### EXERCISE BRIEF
Write out each line from the data below that includes the word "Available".

※ ※ ※

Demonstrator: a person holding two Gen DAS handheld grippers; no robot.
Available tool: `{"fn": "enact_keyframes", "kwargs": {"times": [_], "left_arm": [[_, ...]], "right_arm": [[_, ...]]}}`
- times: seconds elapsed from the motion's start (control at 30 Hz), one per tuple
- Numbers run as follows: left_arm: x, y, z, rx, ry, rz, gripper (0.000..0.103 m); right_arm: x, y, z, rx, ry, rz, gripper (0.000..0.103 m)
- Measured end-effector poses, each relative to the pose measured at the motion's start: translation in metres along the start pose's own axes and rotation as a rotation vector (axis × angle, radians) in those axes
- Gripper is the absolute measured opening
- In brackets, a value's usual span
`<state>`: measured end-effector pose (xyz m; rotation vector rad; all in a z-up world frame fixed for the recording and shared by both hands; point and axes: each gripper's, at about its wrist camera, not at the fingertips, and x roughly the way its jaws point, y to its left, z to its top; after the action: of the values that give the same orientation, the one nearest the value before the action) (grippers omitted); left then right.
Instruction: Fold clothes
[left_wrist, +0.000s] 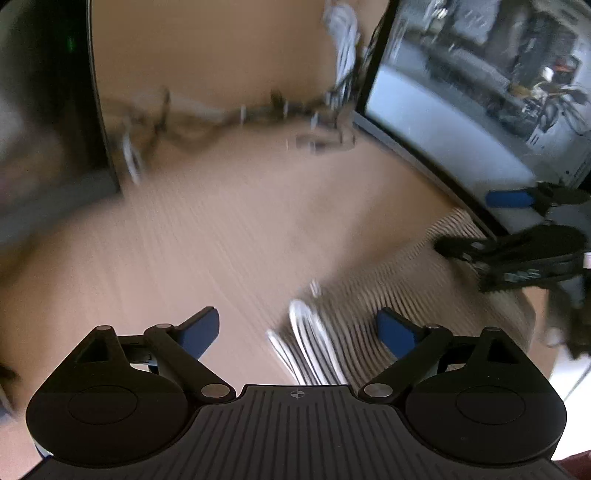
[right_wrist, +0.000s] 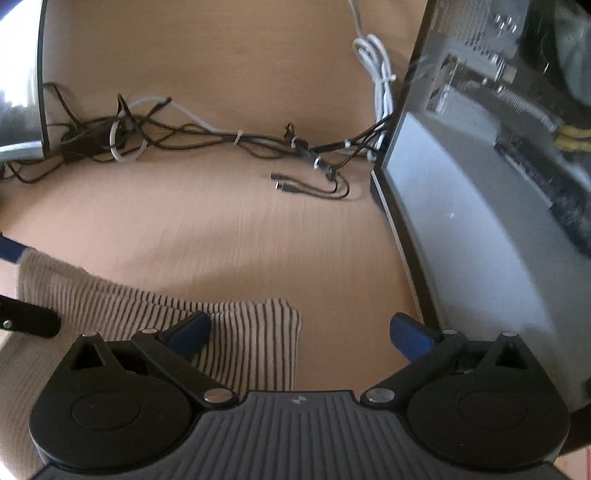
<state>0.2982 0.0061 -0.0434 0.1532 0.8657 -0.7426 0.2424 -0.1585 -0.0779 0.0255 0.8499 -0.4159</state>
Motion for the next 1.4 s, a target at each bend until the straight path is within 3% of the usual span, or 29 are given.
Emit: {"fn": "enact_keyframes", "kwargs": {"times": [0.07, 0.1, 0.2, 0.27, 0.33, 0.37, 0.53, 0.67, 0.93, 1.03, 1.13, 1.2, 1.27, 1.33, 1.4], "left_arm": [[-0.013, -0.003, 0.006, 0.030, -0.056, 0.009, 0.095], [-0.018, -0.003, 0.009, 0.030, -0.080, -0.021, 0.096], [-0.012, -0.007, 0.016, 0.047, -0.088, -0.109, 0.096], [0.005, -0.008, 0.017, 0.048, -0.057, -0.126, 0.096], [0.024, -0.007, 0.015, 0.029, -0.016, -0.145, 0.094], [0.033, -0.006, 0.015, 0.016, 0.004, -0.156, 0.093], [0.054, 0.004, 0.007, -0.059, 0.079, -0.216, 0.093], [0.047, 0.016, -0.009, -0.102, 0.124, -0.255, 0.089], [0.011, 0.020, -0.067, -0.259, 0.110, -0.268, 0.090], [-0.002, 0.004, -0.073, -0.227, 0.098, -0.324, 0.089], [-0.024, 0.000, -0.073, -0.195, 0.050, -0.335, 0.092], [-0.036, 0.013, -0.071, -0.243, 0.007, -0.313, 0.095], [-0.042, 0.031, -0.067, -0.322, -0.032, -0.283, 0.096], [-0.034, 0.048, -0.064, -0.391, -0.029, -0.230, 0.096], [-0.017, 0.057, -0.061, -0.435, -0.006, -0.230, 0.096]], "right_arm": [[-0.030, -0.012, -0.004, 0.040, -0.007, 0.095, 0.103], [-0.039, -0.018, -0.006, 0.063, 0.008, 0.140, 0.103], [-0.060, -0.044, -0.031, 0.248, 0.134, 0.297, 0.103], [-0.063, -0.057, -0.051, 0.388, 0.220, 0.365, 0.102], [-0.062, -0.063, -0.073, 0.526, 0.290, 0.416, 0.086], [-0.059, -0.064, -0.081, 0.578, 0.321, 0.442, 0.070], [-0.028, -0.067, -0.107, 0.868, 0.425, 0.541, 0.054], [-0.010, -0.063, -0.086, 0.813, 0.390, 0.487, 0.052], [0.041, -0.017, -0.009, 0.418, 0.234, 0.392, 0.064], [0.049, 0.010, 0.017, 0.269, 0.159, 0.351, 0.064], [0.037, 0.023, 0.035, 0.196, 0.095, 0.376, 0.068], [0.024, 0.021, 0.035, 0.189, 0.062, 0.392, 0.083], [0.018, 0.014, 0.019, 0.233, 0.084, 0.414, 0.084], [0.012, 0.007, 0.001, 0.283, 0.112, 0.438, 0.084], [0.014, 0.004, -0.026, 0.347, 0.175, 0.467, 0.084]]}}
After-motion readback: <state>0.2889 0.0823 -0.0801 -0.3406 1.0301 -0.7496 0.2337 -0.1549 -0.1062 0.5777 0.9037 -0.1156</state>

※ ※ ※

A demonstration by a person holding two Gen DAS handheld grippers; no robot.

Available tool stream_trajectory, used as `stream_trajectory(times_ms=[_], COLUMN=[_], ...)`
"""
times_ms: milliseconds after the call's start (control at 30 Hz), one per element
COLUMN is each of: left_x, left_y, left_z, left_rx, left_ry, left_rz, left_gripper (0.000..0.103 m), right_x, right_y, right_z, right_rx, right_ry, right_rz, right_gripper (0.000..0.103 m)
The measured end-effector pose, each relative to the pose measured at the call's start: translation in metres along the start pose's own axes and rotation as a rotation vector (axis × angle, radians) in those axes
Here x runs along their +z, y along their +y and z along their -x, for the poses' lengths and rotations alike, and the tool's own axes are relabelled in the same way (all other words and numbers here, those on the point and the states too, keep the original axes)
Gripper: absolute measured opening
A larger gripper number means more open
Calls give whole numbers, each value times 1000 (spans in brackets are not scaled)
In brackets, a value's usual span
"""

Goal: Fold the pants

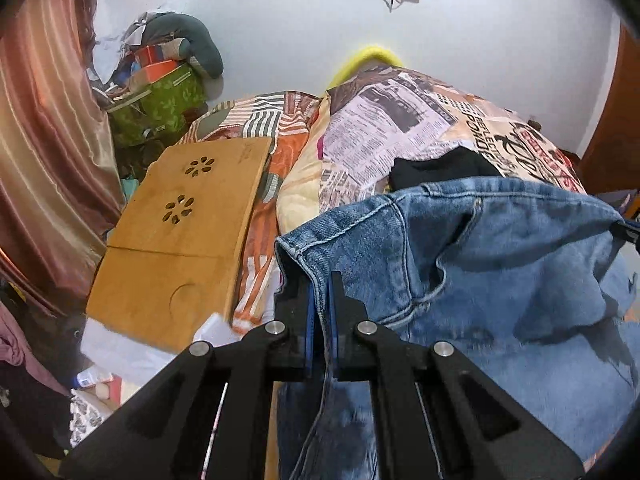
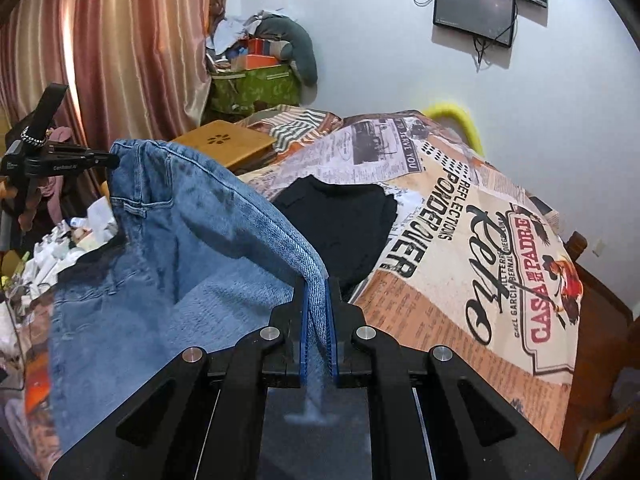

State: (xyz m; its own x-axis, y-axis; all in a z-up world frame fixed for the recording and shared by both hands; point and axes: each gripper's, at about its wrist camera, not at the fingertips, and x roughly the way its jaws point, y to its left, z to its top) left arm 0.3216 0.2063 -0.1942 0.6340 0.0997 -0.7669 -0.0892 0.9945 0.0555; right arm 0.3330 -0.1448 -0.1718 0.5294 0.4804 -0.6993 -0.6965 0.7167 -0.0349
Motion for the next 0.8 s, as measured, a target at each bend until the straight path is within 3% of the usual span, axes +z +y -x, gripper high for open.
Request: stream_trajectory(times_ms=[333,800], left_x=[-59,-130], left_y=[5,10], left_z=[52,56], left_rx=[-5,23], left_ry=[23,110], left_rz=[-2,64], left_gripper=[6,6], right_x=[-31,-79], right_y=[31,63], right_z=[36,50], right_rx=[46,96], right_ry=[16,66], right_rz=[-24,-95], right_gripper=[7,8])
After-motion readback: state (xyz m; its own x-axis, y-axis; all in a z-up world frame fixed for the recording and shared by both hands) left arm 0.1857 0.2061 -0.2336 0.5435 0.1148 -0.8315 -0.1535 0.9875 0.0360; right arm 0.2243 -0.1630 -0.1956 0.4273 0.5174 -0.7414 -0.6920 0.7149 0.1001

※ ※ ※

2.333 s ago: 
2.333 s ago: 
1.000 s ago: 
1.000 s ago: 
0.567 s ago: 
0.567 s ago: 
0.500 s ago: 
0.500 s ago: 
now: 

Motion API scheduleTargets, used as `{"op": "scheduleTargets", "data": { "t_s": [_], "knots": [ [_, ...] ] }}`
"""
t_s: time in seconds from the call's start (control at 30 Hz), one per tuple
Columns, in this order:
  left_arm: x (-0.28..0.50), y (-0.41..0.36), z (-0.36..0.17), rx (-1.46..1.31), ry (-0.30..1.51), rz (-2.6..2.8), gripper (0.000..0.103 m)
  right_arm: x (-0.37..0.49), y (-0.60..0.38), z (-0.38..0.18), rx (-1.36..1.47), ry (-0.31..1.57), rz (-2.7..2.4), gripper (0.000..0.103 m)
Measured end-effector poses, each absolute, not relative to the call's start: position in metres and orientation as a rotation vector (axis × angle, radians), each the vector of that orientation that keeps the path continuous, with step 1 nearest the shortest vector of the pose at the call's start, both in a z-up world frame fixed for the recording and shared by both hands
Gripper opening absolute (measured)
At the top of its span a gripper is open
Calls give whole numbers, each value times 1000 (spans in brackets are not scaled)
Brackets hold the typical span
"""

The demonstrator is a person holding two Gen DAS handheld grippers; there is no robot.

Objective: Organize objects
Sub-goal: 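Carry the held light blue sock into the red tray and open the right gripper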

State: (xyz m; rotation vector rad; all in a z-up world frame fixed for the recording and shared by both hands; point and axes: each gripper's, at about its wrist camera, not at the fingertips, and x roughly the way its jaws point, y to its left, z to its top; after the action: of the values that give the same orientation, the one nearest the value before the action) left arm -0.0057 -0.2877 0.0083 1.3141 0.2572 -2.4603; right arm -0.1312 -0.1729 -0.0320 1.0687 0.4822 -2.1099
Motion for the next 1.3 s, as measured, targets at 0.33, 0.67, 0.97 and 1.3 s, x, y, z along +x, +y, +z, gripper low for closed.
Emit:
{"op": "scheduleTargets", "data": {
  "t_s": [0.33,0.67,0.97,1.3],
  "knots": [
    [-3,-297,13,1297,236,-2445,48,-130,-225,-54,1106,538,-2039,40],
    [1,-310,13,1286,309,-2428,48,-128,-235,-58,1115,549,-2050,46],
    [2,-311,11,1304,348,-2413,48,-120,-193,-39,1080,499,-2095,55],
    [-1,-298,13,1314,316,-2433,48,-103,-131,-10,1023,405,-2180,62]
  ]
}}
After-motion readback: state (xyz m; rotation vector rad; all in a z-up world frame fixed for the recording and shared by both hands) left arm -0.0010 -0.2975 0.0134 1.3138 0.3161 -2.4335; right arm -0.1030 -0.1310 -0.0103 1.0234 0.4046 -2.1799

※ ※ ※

### TASK ANSWER
Available tool: `{"fn": "enact_keyframes", "kwargs": {"times": [_], "left_arm": [[_, ...]], "right_arm": [[_, ...]]}}`
Available tool stream_trajectory, used as `stream_trajectory(times_ms=[_], COLUMN=[_], ...)`

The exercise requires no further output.